→ Task
Identify each line below containing the string "wrist" and copy it.

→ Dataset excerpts
§ §
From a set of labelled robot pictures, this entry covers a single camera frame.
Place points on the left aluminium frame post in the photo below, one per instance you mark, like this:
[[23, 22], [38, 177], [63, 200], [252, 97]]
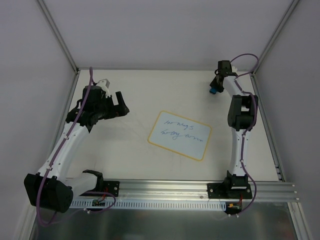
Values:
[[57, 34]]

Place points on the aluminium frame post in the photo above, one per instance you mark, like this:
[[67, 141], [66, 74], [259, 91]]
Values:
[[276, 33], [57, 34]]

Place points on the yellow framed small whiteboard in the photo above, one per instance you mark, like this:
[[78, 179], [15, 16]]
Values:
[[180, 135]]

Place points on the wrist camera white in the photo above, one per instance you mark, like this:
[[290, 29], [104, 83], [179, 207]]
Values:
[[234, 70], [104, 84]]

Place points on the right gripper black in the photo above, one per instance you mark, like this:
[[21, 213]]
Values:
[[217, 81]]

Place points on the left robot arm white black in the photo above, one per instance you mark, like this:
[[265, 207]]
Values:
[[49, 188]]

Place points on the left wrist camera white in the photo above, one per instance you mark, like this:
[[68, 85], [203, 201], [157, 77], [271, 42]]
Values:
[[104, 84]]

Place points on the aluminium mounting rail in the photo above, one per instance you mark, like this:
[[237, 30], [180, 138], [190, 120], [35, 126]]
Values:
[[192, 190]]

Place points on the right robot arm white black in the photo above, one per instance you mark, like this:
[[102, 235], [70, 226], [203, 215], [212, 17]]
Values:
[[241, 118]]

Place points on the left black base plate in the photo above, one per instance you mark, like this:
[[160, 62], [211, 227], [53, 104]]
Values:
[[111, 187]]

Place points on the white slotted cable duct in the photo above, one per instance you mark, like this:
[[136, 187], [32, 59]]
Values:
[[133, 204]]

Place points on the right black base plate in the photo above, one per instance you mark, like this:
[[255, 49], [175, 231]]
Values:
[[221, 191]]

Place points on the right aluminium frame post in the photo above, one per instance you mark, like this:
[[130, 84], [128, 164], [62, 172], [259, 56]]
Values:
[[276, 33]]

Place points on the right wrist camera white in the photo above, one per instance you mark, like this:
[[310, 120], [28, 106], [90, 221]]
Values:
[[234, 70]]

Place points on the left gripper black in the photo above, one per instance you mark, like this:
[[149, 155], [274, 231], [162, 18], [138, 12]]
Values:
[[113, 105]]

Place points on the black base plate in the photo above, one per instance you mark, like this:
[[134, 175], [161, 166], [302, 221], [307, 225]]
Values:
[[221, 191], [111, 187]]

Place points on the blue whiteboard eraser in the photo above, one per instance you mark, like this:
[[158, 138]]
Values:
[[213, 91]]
§ §
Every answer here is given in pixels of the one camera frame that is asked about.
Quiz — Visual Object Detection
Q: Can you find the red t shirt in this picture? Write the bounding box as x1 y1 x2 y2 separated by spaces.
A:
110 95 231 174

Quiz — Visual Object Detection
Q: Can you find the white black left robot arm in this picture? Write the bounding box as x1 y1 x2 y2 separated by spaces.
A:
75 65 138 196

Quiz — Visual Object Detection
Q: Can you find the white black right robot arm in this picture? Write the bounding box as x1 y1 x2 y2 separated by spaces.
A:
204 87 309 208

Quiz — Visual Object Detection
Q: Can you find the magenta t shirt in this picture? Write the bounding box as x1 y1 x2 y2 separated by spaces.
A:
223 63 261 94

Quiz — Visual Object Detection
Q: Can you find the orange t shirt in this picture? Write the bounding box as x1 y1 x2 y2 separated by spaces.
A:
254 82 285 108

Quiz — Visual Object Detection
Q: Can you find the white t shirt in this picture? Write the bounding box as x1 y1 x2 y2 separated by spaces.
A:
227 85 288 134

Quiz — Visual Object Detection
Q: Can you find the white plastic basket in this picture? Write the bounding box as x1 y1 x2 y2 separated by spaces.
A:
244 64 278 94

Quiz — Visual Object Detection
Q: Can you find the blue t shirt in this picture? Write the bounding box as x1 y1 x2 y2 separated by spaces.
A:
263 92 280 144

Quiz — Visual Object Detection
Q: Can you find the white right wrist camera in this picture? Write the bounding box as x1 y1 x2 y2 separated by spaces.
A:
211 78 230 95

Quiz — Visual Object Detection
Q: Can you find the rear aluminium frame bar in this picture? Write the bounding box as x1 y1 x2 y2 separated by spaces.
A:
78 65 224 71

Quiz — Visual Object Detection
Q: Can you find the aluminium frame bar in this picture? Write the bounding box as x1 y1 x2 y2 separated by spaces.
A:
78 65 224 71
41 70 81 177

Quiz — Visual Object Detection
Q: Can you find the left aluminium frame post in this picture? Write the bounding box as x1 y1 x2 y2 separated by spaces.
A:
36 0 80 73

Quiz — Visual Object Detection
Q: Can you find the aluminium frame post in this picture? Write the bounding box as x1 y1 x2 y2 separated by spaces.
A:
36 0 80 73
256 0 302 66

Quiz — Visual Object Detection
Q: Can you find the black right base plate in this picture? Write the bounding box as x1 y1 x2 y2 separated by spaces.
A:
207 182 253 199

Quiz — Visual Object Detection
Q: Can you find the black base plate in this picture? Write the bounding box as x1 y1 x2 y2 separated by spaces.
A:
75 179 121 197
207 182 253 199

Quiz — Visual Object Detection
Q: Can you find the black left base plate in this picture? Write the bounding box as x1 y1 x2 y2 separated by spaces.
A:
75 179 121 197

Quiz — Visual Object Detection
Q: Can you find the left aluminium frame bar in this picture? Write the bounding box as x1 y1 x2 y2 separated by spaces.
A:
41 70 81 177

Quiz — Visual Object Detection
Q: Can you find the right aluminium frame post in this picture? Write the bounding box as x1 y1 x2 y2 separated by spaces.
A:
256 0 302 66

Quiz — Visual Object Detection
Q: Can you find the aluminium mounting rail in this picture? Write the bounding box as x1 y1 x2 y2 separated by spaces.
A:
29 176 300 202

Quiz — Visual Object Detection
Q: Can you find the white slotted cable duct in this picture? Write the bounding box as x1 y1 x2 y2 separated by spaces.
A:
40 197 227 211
§ §
→ Result of the task
Place points on the wrist camera white in the photo above, one per instance you mark, like this:
Place points on the left wrist camera white in the photo above, one per instance you mark, like this:
Place points on the right wrist camera white in the photo above, one per instance you mark, like this:
Q: Can you find the white right wrist camera in this picture? Write the bounding box as x1 y1 x2 y2 separated by spaces.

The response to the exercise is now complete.